A pre-exposure prophylaxis (PrEP) regimen containing an investigational long-acting form of the HIV drug cabotegravir injected once every eight weeks was safe and more effective than a daily oral PrEP regimen at preventing HIV acquisition among a group of cisgender women, according to a press release from the National Institutes of Health (NIH).
The women, from southern and east Africa, are enrolled in a clinical trial sponsored by the NIH. This finding, from a planned interim analysis of study data, marks the first time a large-scale clinical trial has shown a long-acting injectable form of HIV prevention to be highly effective for cisgender women.
Findings reported earlier this year from a companion study established that the long-acting injectable regimen was safe and more effective than a daily oral PrEP regimen at preventing HIV among cisgender men and transgender women who have sex with men. Both studies are sponsored by NIH's National Institute of Allergy and Infectious Diseases (NIAID) and conducted by the NIH-funded HIV Prevention Trials Network (HPTN). NIAID is co-funding the trial in cisgender women in a unique partnership with ViiV Healthcare and the Bill & Melinda Gates Foundation. ViiV Healthcare and Gilead Sciences are providing study medications.
Currently, only one PrEP medication, a daily oral pill that contains the HIV drugs emtricitabine and tenofovir disoproxil fumarate (brand name Truvada), is approved by the U.S. Food and Drug Administration for individuals at risk of acquiring HIV from receptive vaginal sex. While Truvada is highly effective at preventing sexual acquisition of HIV when taken daily as prescribed, a safe and effective long-acting injectable form of PrEP would offer a new option for HIV prevention that may be easier and more desirable for some women.
Launched in late 2017, the Phase 3 trial, called HPTN 084, enrolled 3,223 HIV-negative, sexually active cisgender women at 20 clinical research sites in Botswana, Eswatini, Kenya, Malawi, South Africa, Uganda and Zimbabwe. They range in age from 18 to 45 years, with an average age of 26 years. Participants were randomly assigned to receive either injections of cabotegravir every eight weeks and placebo daily oral tablets or placebo injections every eight weeks and daily oral Truvada. Neither the participants nor the study team knew who was receiving which medication.

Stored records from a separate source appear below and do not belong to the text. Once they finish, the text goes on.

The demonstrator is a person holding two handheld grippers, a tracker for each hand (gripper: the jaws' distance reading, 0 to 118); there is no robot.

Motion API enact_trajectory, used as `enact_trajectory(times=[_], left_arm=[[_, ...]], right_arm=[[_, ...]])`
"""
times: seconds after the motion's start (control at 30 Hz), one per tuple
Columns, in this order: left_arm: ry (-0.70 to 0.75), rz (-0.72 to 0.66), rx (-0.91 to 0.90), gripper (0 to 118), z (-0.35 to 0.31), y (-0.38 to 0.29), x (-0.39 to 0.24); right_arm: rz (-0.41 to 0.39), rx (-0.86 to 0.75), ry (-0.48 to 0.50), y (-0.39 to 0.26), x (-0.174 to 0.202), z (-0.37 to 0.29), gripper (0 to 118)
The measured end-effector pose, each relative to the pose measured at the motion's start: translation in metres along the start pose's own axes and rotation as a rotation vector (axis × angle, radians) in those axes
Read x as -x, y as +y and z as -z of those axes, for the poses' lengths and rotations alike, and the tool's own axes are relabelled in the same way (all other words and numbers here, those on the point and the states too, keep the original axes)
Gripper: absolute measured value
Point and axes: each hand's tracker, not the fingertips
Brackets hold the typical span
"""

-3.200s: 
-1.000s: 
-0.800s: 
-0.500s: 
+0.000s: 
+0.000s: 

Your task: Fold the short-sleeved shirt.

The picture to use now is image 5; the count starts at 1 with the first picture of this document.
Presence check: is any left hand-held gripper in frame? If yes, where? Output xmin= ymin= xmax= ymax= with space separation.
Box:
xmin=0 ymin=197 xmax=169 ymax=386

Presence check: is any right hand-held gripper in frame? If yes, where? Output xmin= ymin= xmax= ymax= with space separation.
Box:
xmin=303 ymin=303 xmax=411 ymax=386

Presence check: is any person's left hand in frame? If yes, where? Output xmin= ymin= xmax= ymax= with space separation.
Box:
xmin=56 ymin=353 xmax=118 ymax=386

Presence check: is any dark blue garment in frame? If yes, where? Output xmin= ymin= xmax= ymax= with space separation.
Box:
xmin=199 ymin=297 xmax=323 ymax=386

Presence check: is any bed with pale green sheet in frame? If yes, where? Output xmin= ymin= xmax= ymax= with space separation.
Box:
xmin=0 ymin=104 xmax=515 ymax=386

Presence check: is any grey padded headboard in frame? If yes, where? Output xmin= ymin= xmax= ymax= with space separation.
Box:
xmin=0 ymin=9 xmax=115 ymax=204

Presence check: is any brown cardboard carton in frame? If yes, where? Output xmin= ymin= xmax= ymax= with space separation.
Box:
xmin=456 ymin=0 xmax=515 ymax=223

In a planned interim review meeting on Nov. 5, 2020, the independent data and safety monitoring board (DSMB) for HPTN 084 found that the study data indicated that long-acting injectable cabotegravir had superior efficacy to Truvada at preventing HIV in the study population. Among the 38 women in the trial who acquired HIV, four were receiving long-acting cabotegravir and 34 were receiving daily oral Truvada. This translated to an HIV incidence rate of 0.21 percent in the cabotegravir group and 1.79 percent in the Truvada group. While both PrEP methods were highly effective at preventing HIV acquisition, the protective effect of cabotegravir met the statistical criteria for superiority.
Both cabotegravir and Truvada were well-tolerated among women in the study, and the DSMB found no safety concerns.
Based on their review, the DSMB recommended that NIAID stop the blinded phase of the trial, originally designed to continue until 2022, and share the results. NIAID agreed with the DSMB's recommendations and is releasing the results now in the interest of public health. The HPTN 084 investigators will report more detailed information about the study findings, including more comprehensive data, as soon as feasible.